I'm no Jack Driscoll, but I'm a damn sight closer to Jack Driscoll than I am to Kong. Despite the differences between the two male corners in this tragic love triangle, they both shared a passion for Miss Ann Darrow, and I came to understand very quickly everything that those two big lugs go through for that love in the course of this adventure. Because, after the destitute and shivering Ann looks up helplessly into Carl Denham's eyes on that fateful encounter on that New York street; after viewing the hope and excitement that fills every feature of her face in that coffee shop as Denham takes her into his company; after she stands on the deck of the "Venture," defending herself against Jack's bluff-filled tirade against women on ships; and especially after her on-camera full-dress rehearsal, glamour-dolled up and gorgeous, as she screams to shocked alertness (and erectness?) Driscoll and the rest of the crew, I found myself fully caught in the grip of deeply amorous feelings for this beautiful blonde innocent played by the eternally underrated Ms. Wray.

To sell the basic conceit of the story, that a big ape is going to go even more ape over the heroine of the picture, and to not sell it as a basic jungle picture, with a mere gorilla-girl-hero storyline, but as an epic adventure spanning half the globe, with her honor and safety constantly being fought for against giant dinosaurs and monsters, and with Kong meeting his doom at the top (and then the bottom) of the Empire State Building, all due to this girl... well, that girl had better be pretty incredible.
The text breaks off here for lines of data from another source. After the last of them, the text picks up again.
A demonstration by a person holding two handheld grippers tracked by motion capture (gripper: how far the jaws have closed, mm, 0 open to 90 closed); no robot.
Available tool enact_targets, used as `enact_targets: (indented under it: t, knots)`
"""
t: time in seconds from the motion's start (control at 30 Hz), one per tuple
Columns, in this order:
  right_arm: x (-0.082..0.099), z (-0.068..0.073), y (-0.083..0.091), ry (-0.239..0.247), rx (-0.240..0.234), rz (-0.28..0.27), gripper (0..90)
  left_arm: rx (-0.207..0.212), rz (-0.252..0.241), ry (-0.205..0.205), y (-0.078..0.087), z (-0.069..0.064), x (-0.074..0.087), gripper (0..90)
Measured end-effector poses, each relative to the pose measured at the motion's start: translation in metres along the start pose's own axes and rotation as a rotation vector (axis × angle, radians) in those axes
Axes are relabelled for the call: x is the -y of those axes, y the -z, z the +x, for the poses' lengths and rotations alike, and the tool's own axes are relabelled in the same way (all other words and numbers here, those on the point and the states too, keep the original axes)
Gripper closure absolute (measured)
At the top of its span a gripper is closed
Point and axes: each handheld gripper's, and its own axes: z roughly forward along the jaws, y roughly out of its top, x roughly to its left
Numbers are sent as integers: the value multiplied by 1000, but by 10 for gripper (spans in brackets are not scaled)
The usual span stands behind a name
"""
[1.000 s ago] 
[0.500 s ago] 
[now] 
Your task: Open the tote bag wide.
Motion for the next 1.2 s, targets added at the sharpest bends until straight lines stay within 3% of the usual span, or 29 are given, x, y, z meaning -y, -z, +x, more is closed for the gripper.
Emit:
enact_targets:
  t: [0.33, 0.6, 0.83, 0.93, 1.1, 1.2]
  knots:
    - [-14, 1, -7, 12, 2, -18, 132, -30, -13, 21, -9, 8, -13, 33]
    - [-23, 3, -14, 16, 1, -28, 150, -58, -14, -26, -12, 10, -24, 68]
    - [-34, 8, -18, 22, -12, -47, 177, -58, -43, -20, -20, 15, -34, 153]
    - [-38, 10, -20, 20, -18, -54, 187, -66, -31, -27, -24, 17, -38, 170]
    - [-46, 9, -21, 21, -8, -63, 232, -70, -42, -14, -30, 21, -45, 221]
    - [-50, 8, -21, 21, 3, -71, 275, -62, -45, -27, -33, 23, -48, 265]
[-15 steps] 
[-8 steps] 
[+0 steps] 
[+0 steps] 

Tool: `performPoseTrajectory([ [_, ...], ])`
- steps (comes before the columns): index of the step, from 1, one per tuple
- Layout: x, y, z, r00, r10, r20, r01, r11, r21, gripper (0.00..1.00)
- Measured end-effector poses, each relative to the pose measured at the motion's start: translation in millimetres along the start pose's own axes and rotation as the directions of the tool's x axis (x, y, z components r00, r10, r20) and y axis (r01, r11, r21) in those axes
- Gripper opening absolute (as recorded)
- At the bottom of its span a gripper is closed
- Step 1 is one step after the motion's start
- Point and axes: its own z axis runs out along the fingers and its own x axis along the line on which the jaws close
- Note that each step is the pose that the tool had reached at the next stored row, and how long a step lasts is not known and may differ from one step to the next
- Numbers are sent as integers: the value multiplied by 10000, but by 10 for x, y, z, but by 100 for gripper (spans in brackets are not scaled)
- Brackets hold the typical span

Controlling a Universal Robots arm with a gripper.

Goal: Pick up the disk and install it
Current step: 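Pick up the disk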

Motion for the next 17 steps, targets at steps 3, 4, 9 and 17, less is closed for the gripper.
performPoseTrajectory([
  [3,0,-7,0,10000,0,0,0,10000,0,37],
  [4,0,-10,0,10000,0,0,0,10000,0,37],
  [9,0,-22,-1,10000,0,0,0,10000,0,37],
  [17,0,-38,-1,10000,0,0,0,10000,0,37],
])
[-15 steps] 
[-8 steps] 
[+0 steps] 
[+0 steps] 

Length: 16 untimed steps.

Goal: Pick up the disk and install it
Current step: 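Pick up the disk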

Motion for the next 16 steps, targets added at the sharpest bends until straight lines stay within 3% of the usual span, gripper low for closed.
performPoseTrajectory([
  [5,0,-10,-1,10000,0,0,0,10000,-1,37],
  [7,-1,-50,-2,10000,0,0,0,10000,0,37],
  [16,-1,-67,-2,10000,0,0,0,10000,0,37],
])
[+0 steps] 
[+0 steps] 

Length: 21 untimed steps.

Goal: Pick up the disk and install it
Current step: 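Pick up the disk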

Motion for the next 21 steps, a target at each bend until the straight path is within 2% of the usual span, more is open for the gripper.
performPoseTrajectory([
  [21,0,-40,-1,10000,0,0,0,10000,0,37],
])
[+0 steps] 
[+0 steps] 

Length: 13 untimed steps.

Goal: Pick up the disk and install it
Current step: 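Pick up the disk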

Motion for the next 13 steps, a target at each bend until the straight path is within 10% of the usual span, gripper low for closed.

And in the short time, of which I thought would be an unwanted eternity as it was the first time that I saw it, I was given a re-introduction to that girl, and it was like I had never seen her before. It may be the difference between my concerns when I was ten and how I felt as I nearing thirteen, but Ms. Wray sold that girl to me so solidly that I was ready to follow her for the rest of my life, and not just across that imaginary island. Even today, in my head, I am married forever to a girl with that face: Ann Darrow's face; Fay Wray's face.

But, there wasn't just innocence in that face. I picked up on this even as a youth: Ann and Jack are finally pitching woo to each other but then Jack is called away for shipboard duties, and just seconds before she is captured by the scheming Skull Island natives, the look on her face, flushed with her excited breathlessness and contorted ever so slightly with her lip curling in anticipation -- Woof! What that shot still does to me even thirty years later! Down, boy! I know that such scenes were a common trope of romantic films in earlier eras, with even the toughest female becoming all weak-kneed and swooning the instant the hero touches her, (and I personally prefer my movie heroines to be a lot less damsel-in-distress and far more tough on their own terms), but in this film, Wray nails down the lid on that traditional scene forever,. Those deep, lustful, post-buss gasps emanating from her breast meant that, from that point on, I was severely hooked. Everything that either of the males vying for her affection do in the film was completely understandable to me, and sold the film to me outright... before I had even seen monster or dinosaur one!

There are far more legendarily risqué scenes in the picture: the filmmakers' unprecedented nerve on display in Kong's gentle but forceful disrobing of Ann's garments, which leads to his tickling of her (which, sadly for the big boy, only results in her screaming even louder); Ann, clothes torn and writhing almost orgasmically, as she is bound to the top of the sacrificial altar to meet her would-be groom; and in a scene for which I would have killed for VCR remote control to have been in my twelve-year old hands, Ann's fall off of the cliff and into the river, where she emerges from the water in her now-shredded garments, only... let's just say that the clinginess doesn't really allow you to notice her garments. Despite all of this, it is still that shipboard scene that gets to me the most, and the one that will keep me returning to this film year after year, just for another taste of that introduction to that delightful woman.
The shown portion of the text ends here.